Extracted data entries:

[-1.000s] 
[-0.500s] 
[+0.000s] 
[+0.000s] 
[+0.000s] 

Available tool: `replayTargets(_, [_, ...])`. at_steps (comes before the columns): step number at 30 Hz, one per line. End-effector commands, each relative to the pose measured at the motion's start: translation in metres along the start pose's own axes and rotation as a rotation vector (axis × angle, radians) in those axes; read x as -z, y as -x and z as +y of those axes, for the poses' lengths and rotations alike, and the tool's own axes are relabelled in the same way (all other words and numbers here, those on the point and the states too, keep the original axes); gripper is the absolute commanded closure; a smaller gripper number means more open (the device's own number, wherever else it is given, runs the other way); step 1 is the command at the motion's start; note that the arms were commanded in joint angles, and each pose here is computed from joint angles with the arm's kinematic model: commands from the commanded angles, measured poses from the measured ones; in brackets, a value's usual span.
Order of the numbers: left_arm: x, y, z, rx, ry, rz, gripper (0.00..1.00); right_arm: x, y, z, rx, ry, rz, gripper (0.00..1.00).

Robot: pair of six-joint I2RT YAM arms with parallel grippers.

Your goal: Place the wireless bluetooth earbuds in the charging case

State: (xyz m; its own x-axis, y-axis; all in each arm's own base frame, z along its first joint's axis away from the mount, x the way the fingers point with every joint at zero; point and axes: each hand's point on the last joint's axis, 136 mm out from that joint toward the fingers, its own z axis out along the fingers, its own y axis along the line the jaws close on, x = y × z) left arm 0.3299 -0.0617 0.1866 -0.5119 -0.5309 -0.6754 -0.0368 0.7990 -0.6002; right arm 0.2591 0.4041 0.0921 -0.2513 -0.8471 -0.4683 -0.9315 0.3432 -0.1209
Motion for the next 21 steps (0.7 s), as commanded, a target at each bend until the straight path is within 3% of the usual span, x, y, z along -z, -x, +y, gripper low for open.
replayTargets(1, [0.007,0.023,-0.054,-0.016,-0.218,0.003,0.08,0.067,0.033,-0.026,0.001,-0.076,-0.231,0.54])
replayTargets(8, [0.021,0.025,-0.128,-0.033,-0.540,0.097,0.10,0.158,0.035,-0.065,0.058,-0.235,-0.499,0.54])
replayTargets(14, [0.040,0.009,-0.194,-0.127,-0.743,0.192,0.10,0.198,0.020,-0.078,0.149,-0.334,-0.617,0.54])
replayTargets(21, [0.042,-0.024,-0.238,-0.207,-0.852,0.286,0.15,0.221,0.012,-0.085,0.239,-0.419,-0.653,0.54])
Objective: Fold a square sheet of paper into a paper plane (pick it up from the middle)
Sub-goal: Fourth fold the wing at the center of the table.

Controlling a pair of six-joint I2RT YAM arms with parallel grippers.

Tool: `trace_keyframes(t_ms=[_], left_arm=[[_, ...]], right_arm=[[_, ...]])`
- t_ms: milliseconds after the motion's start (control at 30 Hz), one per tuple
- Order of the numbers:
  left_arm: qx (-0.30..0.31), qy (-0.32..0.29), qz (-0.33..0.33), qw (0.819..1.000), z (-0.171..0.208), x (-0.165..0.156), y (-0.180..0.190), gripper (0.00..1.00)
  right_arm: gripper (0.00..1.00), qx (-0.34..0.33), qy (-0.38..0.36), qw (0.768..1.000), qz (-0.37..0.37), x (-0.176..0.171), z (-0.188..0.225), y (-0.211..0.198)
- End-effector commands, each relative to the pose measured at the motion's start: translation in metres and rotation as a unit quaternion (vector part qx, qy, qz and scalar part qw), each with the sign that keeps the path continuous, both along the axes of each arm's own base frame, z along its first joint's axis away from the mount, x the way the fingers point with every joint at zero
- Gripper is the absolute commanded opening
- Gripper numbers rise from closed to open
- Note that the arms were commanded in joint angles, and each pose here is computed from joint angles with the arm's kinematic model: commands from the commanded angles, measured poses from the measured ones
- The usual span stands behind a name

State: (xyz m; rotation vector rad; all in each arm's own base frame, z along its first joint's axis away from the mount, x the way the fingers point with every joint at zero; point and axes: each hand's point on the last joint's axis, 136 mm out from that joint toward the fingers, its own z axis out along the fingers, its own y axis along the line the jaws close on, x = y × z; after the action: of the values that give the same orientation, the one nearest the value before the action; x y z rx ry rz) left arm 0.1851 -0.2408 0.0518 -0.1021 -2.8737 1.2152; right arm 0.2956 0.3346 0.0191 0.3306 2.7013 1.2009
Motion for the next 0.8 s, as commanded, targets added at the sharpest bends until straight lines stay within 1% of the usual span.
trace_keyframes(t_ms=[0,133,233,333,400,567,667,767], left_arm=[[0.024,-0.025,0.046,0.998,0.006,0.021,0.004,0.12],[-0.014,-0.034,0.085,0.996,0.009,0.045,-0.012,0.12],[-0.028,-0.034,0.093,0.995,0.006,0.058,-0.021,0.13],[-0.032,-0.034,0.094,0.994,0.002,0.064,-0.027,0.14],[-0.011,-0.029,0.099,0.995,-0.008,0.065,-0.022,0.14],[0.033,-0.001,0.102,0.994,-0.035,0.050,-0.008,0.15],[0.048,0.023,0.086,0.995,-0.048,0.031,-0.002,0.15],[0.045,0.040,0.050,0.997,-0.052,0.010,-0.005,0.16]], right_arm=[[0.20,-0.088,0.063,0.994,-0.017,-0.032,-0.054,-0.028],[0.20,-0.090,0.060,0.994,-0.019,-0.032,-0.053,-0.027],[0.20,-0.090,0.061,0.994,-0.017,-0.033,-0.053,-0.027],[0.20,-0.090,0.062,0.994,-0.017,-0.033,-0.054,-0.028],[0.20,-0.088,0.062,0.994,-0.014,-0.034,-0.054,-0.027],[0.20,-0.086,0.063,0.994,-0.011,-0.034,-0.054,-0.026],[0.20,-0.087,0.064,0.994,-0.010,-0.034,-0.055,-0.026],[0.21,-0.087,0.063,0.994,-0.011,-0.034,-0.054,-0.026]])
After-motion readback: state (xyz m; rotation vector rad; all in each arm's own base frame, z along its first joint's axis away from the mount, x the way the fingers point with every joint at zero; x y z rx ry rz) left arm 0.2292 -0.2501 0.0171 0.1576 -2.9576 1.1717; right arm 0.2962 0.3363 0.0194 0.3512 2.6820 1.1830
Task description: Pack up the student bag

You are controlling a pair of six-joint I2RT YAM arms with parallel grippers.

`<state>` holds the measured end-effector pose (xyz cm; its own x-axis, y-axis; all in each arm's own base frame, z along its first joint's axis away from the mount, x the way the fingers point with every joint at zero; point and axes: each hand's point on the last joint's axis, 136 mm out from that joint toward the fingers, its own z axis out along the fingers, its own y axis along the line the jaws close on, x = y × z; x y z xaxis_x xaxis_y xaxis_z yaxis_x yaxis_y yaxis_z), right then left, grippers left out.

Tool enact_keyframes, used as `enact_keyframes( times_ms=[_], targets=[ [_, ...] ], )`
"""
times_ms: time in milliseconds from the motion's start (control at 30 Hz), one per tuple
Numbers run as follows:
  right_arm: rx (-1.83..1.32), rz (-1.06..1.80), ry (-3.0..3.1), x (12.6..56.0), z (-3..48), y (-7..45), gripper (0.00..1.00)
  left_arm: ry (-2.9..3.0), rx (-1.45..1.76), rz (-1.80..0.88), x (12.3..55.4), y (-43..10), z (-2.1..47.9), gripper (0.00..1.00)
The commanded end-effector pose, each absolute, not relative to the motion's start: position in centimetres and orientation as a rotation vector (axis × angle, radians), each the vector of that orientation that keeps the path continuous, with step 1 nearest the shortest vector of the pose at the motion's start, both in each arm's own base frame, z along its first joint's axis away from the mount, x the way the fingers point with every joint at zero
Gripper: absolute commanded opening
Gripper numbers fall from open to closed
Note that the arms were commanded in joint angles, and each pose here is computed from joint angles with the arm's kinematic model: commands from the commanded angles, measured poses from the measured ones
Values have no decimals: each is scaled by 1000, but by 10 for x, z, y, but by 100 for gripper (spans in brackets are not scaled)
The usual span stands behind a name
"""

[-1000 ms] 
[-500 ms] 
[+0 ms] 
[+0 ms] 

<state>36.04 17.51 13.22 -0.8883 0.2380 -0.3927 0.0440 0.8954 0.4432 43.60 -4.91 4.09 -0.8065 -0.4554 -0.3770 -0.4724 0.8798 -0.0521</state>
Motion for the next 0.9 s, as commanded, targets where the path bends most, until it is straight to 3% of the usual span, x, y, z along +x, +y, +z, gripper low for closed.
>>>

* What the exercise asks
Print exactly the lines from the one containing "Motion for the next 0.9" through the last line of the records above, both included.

* Task solution
Motion for the next 0.9 s, as commanded, targets where the path bends most, until it is straight to 3% of the usual span, x, y, z along +x, +y, +z, gripper low for closed.
>>>

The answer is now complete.